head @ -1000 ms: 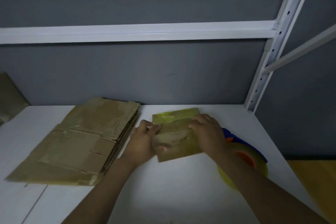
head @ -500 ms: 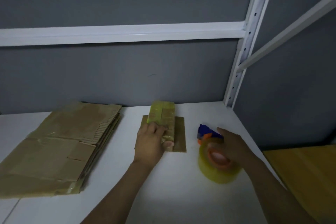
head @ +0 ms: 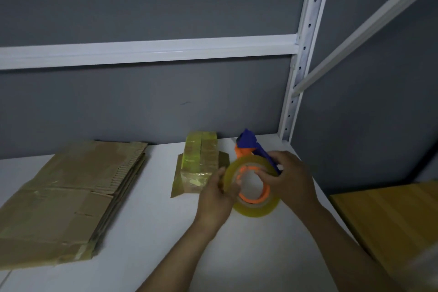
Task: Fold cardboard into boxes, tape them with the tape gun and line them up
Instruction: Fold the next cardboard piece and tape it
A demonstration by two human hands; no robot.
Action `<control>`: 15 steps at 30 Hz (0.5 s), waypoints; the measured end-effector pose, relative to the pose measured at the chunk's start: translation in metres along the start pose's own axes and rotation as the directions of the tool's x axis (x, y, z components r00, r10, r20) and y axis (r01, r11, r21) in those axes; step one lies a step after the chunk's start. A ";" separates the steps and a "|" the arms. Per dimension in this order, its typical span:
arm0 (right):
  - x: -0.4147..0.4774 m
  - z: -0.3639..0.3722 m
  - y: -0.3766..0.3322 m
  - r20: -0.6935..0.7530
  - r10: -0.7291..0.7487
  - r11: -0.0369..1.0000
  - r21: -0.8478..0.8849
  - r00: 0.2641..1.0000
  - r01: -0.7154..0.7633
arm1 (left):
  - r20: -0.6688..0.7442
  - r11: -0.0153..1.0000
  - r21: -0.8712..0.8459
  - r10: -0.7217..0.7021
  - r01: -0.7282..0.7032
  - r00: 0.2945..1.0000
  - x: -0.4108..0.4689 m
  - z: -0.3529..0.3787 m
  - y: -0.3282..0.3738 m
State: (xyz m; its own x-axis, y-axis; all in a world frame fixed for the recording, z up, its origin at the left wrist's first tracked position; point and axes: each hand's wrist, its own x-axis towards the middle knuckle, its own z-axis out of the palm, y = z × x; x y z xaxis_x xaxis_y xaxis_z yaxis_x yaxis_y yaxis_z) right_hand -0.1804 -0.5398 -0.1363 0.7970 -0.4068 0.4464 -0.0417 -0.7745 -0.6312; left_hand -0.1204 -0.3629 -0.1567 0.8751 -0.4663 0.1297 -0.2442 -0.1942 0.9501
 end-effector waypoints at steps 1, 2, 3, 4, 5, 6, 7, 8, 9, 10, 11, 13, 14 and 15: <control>0.004 -0.002 -0.005 0.005 0.009 0.998 0.069 1.000 -0.009 | -0.023 0.998 -0.069 0.000 -0.002 1.000 -0.002 -0.003 0.004; 0.008 -0.005 -0.011 0.054 0.033 0.984 0.172 0.998 -0.042 | -0.048 0.990 -0.134 0.031 -0.037 0.998 -0.003 -0.006 0.004; 0.012 -0.008 -0.017 0.137 0.050 0.951 0.296 0.989 -0.089 | -0.058 0.979 -0.186 0.069 -0.079 0.996 -0.005 -0.010 0.005; 0.016 -0.009 -0.021 0.232 0.044 0.898 0.417 0.972 -0.141 | -0.064 0.962 -0.253 0.094 -0.107 0.994 -0.005 -0.013 0.006; 0.019 -0.010 -0.025 0.313 0.014 0.836 0.518 0.950 -0.183 | -0.059 0.948 -0.293 0.110 -0.122 0.992 -0.007 -0.016 0.009; 0.021 -0.010 -0.029 0.352 -0.032 0.781 0.593 0.935 -0.197 | -0.059 0.941 -0.309 0.121 -0.134 0.991 -0.007 -0.019 0.012; 0.022 -0.010 -0.032 0.353 -0.074 0.752 0.633 0.933 -0.180 | -0.075 0.950 -0.279 0.126 -0.142 0.989 -0.008 -0.022 0.018; 0.022 -0.009 -0.035 0.339 -0.108 0.750 0.645 0.935 -0.147 | -0.112 0.960 -0.236 0.128 -0.152 0.985 -0.008 -0.026 0.023; 0.023 -0.009 -0.038 0.324 -0.132 0.768 0.631 0.937 -0.110 | -0.163 0.968 -0.202 0.118 -0.150 0.980 -0.008 -0.030 0.030; 0.025 -0.008 -0.040 0.315 -0.158 0.799 0.597 0.936 -0.066 | -0.207 0.969 -0.208 0.087 -0.130 0.975 -0.007 -0.034 0.039; 0.026 -0.008 -0.041 0.314 -0.192 0.842 0.540 0.930 -0.008 | -0.228 0.966 -0.238 0.045 -0.100 0.973 -0.003 -0.039 0.045; 0.030 -0.006 -0.044 0.315 -0.260 0.910 0.396 0.913 0.123 | -0.204 0.942 -0.336 -0.092 0.018 0.975 0.008 -0.049 0.056; 0.032 -0.006 -0.045 0.313 -0.281 0.923 0.346 0.907 0.167 | -0.195 0.923 -0.380 -0.145 0.061 0.970 0.012 -0.053 0.060; 0.034 -0.005 -0.045 0.312 -0.292 0.929 0.316 0.904 0.191 | -0.196 0.915 -0.395 -0.172 0.083 0.965 0.015 -0.058 0.063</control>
State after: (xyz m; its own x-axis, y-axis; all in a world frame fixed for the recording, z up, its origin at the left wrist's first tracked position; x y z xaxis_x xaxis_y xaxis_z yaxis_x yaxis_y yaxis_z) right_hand -0.1542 -0.5215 -0.0892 0.9206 0.0099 0.3903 0.3044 -0.6442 -0.7016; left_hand -0.0980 -0.3323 -0.0786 0.9688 -0.2473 0.0174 0.0140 0.1246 0.9921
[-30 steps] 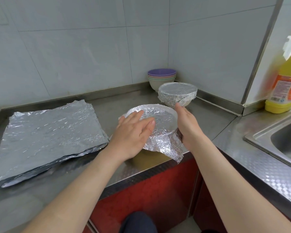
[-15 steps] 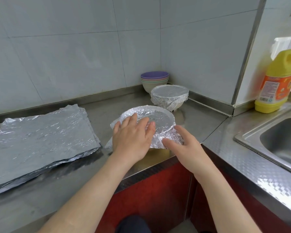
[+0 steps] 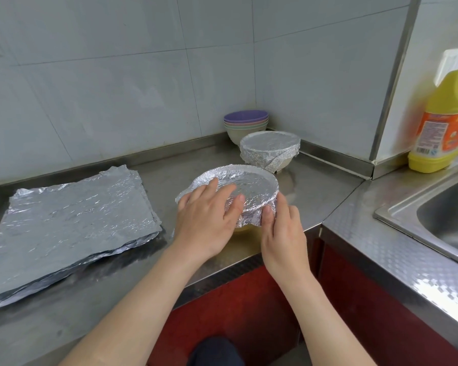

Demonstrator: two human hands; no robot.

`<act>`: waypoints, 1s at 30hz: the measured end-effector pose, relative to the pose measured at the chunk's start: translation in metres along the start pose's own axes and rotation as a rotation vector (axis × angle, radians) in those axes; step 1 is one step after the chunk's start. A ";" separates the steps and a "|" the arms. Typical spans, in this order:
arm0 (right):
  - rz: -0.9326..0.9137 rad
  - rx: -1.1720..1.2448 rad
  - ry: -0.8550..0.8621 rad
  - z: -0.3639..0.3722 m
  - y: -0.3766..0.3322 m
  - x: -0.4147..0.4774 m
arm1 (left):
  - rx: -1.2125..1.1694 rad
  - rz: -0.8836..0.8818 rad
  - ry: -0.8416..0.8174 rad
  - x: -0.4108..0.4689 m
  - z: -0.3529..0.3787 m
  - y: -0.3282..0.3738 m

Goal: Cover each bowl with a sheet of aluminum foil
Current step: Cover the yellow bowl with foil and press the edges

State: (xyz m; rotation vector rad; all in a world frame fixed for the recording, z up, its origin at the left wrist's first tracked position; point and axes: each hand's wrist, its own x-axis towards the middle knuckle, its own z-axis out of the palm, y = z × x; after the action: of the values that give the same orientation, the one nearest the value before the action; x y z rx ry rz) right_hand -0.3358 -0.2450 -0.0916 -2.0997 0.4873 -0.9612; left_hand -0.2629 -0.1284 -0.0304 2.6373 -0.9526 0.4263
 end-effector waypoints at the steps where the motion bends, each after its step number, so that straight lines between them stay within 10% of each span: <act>1: 0.027 0.039 0.017 0.003 0.000 0.001 | -0.017 0.014 0.011 -0.001 0.001 -0.002; 20: 0.783 0.954 0.080 -0.001 -0.009 0.049 | -0.399 -0.032 0.195 0.020 -0.015 -0.024; 30: 0.678 0.847 0.055 0.008 -0.025 0.077 | -0.620 -0.276 -0.070 0.064 -0.005 -0.023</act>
State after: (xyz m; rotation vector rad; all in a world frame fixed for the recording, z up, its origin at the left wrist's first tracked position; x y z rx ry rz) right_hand -0.2792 -0.2717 -0.0396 -1.0379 0.6212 -0.6453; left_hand -0.2019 -0.1462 -0.0062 2.1688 -0.5954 -0.0328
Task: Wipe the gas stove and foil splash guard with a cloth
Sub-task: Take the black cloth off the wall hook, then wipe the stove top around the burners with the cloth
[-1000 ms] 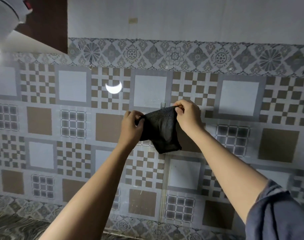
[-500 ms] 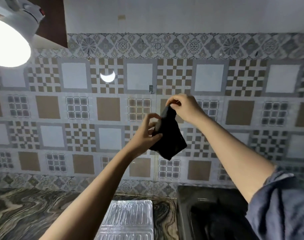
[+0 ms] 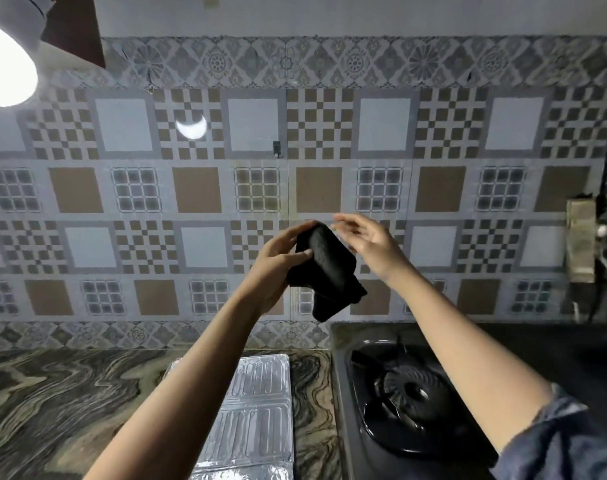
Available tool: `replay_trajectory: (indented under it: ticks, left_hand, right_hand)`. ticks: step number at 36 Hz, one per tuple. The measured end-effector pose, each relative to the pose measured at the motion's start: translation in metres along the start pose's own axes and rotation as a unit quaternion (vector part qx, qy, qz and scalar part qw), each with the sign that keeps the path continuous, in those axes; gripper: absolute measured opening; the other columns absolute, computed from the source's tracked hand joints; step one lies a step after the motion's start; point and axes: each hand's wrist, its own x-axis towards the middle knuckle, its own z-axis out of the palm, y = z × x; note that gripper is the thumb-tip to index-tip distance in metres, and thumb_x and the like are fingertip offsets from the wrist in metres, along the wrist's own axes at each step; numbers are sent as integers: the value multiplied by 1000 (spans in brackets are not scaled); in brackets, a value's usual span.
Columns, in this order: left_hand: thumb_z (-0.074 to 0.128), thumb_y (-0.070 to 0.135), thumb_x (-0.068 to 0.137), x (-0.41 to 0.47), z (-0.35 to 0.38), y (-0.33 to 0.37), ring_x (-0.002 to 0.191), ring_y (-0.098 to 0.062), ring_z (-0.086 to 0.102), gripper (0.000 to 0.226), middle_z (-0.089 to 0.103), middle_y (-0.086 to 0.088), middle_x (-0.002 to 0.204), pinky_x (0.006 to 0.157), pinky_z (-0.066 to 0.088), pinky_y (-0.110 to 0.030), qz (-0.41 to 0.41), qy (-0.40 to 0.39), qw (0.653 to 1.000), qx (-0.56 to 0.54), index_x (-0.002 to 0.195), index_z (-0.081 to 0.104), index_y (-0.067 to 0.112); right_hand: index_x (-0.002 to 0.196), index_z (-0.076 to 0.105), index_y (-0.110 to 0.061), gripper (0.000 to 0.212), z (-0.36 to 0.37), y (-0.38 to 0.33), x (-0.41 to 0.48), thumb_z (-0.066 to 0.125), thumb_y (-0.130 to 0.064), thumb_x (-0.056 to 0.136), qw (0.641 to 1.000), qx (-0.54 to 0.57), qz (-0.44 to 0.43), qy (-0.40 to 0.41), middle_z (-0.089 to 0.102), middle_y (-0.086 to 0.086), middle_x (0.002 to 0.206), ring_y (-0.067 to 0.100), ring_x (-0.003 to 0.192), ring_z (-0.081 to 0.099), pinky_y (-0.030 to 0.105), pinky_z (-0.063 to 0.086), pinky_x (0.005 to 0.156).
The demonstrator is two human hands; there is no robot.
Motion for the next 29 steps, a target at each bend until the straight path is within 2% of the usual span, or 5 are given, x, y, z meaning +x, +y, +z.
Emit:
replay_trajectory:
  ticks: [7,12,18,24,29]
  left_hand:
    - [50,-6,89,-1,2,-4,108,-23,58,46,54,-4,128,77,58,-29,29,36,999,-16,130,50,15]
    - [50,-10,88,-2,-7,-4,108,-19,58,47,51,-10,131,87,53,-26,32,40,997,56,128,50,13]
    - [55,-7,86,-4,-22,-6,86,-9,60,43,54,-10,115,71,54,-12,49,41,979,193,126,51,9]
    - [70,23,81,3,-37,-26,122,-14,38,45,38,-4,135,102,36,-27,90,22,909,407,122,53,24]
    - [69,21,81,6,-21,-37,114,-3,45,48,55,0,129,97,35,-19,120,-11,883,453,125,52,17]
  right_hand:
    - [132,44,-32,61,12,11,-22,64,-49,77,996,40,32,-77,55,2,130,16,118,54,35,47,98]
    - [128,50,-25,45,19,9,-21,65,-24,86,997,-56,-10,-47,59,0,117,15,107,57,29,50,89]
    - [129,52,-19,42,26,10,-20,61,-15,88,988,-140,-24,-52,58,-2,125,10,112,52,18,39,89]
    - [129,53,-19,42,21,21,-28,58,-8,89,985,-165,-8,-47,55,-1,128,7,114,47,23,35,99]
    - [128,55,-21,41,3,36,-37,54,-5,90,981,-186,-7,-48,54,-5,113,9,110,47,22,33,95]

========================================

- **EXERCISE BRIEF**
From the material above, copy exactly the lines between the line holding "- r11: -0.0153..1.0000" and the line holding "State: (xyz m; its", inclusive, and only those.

- **OUTPUT FOR THIS TASK**
  - r11: -0.0153..1.0000
  - r21: -0.8712..0.8459
  - r10: -0.7217..0.7021
  - r01: -0.7282..0.7032
  - r00: 0.2945..1.0000
  - x: -0.4108..0.4689 m
  - z: -0.3529..0.3787 m
  - y: -0.3282..0.3738 m
State: (xyz m; its own x-axis, y-axis; all in a world frame fixed for the recording, z up, its origin at the left wrist's first tracked position; point and axes: each hand's wrist, its own x-axis towards the middle knuckle, its own z-axis out of the palm, y = z × x; x y z xaxis_x xaxis_y xaxis_z yaxis_x yaxis_y yaxis_z) right_hand -0.1804 -0.5398 -0.1363 0.7970 -0.4068 0.4464 -0.0417 -0.7745 -0.6312; left_hand -0.1204 -0.3629 -0.1567 0.8751 -0.4663 0.1297 -0.2442 -0.1942 0.9501

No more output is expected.